Inferred vs Observed Data: Do You Really Know the Difference?

Data has become a fundamental component of our lives. Every decision we make online is recorded and stored for future use. The more we do online, the more data there is on our habits and preferences, from the pair of shoes we are saving up to buy, to our favourite holiday destination. For brands, the more data you have on consumers, the more accurately you can target them, leading to a better user experience and greater return on investment. Edward Thomas (pictured below), head of audience, Skimlinks, explains to ExchangeWire that with so much data available, it’s hard for brand marketers to understand which type of data will make the difference. Thomas tells ExchangeWire five things to consider when buying targeting data.

Without in-depth knowledge of the space, it can be easy to buy data that is not properly substantiated and invest in the wrong area. When considering what data to use, it’s important to understand the different types of data available and the right questions to ask to get the best results.  

What is high-quality data?

In targeting, determining whether the quality of data is either ‘better’ or ‘worse’ predominantly rests on its predictive capabilities. However, what you are trying to predict will also affect the quality. For example, if you’re interested in what someone will read, looking at what they’ve read before is a good bet. But, if you want to know what someone is likely to buy, looking at just their age, gender, and reading habits is not enough to make an accurate prediction. You also need to know their shopping history, frequency of purchases, typical order values for categories of products, and brand preferences.

As a rule of thumb, data sets should be built using information that has been gathered from users performing the action that you are trying to predict. So, if you’re targeting shoe shoppers, choose segments from a data provider that can observe large numbers of users buying shoes to give you the best predictability. A data provider that has seen one billion users go through a process will know what steps precede a certain action, and will allow you to target the right users at the right time.

How should data be gathered?

You can learn the most about consumers’ behaviours and habits through direct observation. It is far more reliable than self-reported intent, which can result in fallacies. For instance, a user may intend to buy an item, but be unable to afford it. Similarly, users tend to underestimate their likelihood of making impulse purchases. Only by observing a person's actions across a statistically relevant time period can accurate predictions be made.
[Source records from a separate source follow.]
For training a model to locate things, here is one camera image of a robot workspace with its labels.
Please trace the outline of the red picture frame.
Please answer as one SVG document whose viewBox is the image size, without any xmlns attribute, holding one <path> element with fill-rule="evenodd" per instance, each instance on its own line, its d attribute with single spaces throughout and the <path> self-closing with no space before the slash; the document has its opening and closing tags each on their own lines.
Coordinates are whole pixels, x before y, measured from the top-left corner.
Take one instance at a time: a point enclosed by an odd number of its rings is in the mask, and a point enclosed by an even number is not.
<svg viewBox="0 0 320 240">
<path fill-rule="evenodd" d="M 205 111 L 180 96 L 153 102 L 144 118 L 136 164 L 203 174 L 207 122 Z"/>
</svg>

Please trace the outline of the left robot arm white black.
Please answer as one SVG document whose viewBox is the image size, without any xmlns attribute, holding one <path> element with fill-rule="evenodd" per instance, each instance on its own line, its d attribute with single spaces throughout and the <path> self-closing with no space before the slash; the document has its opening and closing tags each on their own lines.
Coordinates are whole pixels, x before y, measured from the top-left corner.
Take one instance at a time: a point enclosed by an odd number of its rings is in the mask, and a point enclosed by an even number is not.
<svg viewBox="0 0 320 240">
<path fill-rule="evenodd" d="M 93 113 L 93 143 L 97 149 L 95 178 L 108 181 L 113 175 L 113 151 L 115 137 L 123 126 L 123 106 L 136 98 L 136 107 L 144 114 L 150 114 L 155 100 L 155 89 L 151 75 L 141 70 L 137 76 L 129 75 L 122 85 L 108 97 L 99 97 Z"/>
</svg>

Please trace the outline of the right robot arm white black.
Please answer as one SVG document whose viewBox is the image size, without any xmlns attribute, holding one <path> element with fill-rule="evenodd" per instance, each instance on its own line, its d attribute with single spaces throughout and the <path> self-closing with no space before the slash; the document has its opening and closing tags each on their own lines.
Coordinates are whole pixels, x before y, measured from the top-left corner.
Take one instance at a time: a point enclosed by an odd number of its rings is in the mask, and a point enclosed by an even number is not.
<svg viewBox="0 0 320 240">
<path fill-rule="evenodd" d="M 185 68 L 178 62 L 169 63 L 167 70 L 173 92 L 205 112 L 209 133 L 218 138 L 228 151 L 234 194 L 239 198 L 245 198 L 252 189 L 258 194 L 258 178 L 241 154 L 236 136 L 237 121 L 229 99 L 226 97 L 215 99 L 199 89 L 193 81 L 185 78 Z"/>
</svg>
Edward Thomas SkimlinksWhat challenges are there with direct observation?

Data that has been gathered purely through direct observation has not been altered by processing or combining different data sets, and comes from a known, relevant source. However, the challenge is having enough volume and variety of data points to make statistically relevant predictions. For example, only tracking a user at the point of purchase will give you little information about what led to the purchase decision in the first place.

What is inferred data and how will it help me?

Any prediction is an inference; and the process of predicting future behaviour from past actions is the backbone of targeting with data. However, to maintain accuracy, the raw data has to be real observed behaviour. When it is not, and the predictive modelling is run on inferred data, the result is a prediction based on other predictions, exponentially lowering accuracy to the advertiser’s detriment. Watch out for this, as some data providers can use this technique to increase the volume of user IDs they can target.

When choosing a data provider, it is important to know how much of their data is gathered through direct observation and how much is inferred. If you’re looking for accurate targeting, the answer should be 100% direct observation.

Why is data validation important? How does transaction data help?

There are two types of data validation. The first is the validation of raw data, which checks that the data sources and the processes through which the data is gathered are transparent and relevant. The second is the validation of predictions. When buying audience segments, you are paying to target someone who is predicted to have a certain behaviour. Unless the success of these predictions is validated, there is no way to know how accurate the targeting will be; and, therefore, if the return will make up for the price paid.

This means the provider must have data points from both ends of the funnel: the actions preceding the activity they are predicting, the moment the action took place in practice, and the steps that followed. For instance, any provider that claims to predict shopping intent must have access to transaction data to validate that a purchase took place because of targeting. 

If you follow these tips, you should end up with data sets that allow you to target the right consumers for your brand at the right time.